JEFFERSON CITY, Mo. – The Senate President Pro Tem has a few thoughts towards “fixing” the St. Louis region, and it might leave a bad taste in the mouths of more than a few.
In an interview with St. Louis Public Radio’s Jason Rosenbaum a few weeks back, Sen. Ron Richard, R-Joplin, suggested some changes to the area, particularly through the combining of the City of St. Louis and St. Louis County or merging municipalities.
“St. Louis keeps getting in the way of themselves,” Richard said. “They have a governance in St. Louis City that’s – I mean, they have an entrenched bureaucracy that keeps them from functioning in my mind. The county has all of these municipalities and these little bitty fiefdoms. Someday, guys like me from rural Missouri are going to say ‘enough is enough, you guys are out of money, keep passing taxes – I think that’s not in the best interest of Missouri, so we’re going to have to start merging municipalities, fire districts, police district public safety, merge county and city, sell Lambert Field, take the $2-3 billion and do infrastructure in the city.’
“But you gotta protect it because St. Louis will probably figure out a way to spend the money on a bunch of umbrellas and stuff, the way they have, with a history of money spending in the past. If it’s up to me, in my last year up here, we’re probably going to take a look at that. If St. Louis wants to thrive… the population is going south, the education system in the city is going south, the transportation and airport is going south. They continue doing the same things politically in the city as they’ve always done…I’m of a mind let’s change a little of those things, let’s shake things up.”

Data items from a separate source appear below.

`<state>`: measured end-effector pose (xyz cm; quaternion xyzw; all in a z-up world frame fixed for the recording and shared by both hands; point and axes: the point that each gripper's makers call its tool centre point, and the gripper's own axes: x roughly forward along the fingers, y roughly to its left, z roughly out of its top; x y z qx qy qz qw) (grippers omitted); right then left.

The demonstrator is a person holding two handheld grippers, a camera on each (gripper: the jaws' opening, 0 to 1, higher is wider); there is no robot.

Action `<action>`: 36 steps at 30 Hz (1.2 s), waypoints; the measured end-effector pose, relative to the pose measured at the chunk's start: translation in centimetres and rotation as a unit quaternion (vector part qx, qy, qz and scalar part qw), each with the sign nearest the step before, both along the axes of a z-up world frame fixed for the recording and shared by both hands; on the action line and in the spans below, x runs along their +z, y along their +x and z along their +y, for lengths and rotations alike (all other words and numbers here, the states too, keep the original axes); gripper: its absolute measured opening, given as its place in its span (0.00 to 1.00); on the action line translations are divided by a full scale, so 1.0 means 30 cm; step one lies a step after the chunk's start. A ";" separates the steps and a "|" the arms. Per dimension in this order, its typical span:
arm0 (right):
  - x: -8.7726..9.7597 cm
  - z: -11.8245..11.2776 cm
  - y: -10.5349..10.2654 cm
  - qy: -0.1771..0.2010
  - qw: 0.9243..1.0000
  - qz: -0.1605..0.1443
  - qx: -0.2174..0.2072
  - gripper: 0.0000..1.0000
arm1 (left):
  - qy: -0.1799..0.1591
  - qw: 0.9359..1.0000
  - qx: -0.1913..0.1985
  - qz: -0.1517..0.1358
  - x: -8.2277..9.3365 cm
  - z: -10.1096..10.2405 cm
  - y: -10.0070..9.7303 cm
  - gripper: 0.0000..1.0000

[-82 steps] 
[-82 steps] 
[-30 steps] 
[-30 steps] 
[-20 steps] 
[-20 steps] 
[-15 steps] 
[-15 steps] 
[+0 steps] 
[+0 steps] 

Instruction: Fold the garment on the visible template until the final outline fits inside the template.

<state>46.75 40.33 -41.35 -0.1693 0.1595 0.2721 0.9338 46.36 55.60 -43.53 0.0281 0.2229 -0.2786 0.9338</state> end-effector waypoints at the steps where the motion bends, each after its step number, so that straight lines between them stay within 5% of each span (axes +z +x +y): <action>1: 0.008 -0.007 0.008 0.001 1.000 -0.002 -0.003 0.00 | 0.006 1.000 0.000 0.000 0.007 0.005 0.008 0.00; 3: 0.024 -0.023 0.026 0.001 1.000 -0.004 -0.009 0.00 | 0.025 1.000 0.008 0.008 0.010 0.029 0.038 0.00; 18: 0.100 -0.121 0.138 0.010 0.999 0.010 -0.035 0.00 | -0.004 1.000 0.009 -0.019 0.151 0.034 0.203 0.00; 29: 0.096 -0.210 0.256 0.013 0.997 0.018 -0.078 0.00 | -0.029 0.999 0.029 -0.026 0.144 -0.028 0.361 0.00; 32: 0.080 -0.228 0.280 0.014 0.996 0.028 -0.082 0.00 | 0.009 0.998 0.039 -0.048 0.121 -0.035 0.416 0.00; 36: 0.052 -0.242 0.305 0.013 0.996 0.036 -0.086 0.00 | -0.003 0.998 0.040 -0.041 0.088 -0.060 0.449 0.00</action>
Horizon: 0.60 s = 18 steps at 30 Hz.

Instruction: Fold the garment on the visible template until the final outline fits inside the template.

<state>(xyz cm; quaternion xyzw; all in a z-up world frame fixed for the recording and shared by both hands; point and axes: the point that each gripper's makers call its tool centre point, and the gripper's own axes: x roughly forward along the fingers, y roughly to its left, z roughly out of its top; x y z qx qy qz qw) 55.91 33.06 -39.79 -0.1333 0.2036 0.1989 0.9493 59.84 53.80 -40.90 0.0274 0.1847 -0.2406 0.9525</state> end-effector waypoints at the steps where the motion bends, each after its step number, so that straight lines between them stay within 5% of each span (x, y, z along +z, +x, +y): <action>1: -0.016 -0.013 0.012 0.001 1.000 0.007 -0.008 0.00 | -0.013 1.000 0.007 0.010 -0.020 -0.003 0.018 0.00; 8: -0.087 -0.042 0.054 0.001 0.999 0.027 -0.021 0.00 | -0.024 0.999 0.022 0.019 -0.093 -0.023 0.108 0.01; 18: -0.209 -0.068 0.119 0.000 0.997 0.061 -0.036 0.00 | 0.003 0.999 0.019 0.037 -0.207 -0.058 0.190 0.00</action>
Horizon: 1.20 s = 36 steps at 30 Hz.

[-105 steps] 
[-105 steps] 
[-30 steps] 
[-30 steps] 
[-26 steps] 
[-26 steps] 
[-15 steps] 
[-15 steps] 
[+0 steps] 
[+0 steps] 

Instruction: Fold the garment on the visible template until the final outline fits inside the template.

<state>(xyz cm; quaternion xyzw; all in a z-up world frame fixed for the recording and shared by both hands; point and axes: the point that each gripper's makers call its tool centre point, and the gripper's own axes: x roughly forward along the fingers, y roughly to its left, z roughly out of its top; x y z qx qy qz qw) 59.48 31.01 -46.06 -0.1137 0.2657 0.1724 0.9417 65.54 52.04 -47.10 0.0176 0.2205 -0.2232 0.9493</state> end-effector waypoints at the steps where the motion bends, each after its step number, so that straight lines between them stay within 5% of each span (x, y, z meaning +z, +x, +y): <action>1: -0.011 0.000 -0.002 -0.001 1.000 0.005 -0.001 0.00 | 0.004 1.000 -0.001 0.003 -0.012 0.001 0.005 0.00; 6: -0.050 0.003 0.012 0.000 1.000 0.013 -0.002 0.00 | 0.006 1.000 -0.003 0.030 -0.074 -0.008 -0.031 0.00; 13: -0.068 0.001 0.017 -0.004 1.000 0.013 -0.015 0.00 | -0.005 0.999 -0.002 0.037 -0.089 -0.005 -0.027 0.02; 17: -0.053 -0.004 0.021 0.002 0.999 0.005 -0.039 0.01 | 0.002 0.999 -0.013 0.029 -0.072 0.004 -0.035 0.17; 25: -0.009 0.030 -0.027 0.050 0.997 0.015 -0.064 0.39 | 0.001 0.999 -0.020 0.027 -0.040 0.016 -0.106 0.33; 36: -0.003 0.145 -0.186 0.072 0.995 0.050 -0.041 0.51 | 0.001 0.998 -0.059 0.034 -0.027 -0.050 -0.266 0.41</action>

— Jason Rosenbaum (@jrosenbaum) May 15, 2017
But the idea of that kind of consolidation efforts has been met with mixed reactions. While some acknowledge that maybe a proverbial “pruning” might help, others call the idea a heavy-handed measure, saying it forces the consolidation efforts on the people.
Sen. Jill Schupp, D-St. Louis, says the idea of re-entry for the City of St. Louis could have a number of different effects. She says that she would like to see a dialogue started, but is concerned about it coming from the legislature.
“I just think we need to get the dialogue going in our communities because the effect of what we do can have ramifications statewide,” Schupp said. “But I really see this as a regional issue, and I think that the decision and the way that we go forward or do not go forward needs to come out of citizen involvement and education. I’m a little concerned about having this go to the legislature to make a decision before the areas have really determined what is in our best interest for the areas and the state as a whole.
“Most big cities that are successful are not as divided as we are,” Schupp continued. “But I want to remind you that we are so unique in so many other ways, because in St. Louis County with our 91 municipalities, we’re broken up in a lot of ways. I think that the hope when people talk about joining together is that the best parts of the city and the county come together, that there are some economic savings from not having different government functions within the county, municipalities, and St. Louis County and St. Louis City. The sharing of services – those are some ideas that have happened from municipality to municipality in the county as a way to save dollars, and I think that those kinds of advantages could occur.”
She also says that after a time, people might even forget that the two were ever divided and begin looking out for each other as a region.
Sen. Jacob Hummel agreed with Schupp, saying there’s a path to re-entering the county, as long as it’s done the correct way. He said he’s talked with Sen. Richard about the issue during the legislative session this past spring and says the idea is to get a conversation going rather than force the measure with the legislature.
“We talk a lot about St. Louis City merging with St. Louis County, but the fact is that St. Louis County has an even more fractured form of government than St. Louis City,” he said. “Some of these municipalities exist only on paper, and it doesn’t make any sense.”
He says that the goal should be to maintain the offices that do a good job and still maintain the level of services being offered while seeking a more fiscally-responsible way to conserve revenue. His hope is that by starting the conversation, it could lead to the usage of a task force or committee to investigate the best possible ways to make the merger.
Sen. Andrew Koenig, R-Kirkwood, says that he’s against the idea of a city-county merger.
“I think bringing the city problems into the county is problematic,” he said. “What I’m concerned about is higher taxes for my constituents, or bringing on debt that the city might have. I’m not saying that a merger would guarantee that those taxes would be brought into the county, but I don’t want the county to be responsible for any of the debt that the city might have. But when it comes to consolidation of other governments in St. Louis County, like municipalities, fire districts, I think there’s some validity to that.”
He says that one of the issues would be for franchised businesses, as different rules and regulations would affect how they function.
One thing is clear, though. Each senator said they are open to discussion, even Koenig. He says that he’d have to see a benefit for his constituents, but is always open to having conversations and see if there’s any common ground.
However, the Missouri Constitution would require any proposal seeking to combine the city and county to be decided by city and county voters, and only those voters.
That’s not to say that lawmakers couldn’t try to put a city-county union proposal on the statewide ballot. In the end, it all depends on what the legislature tries – or doesn’t try – in the next legislative session.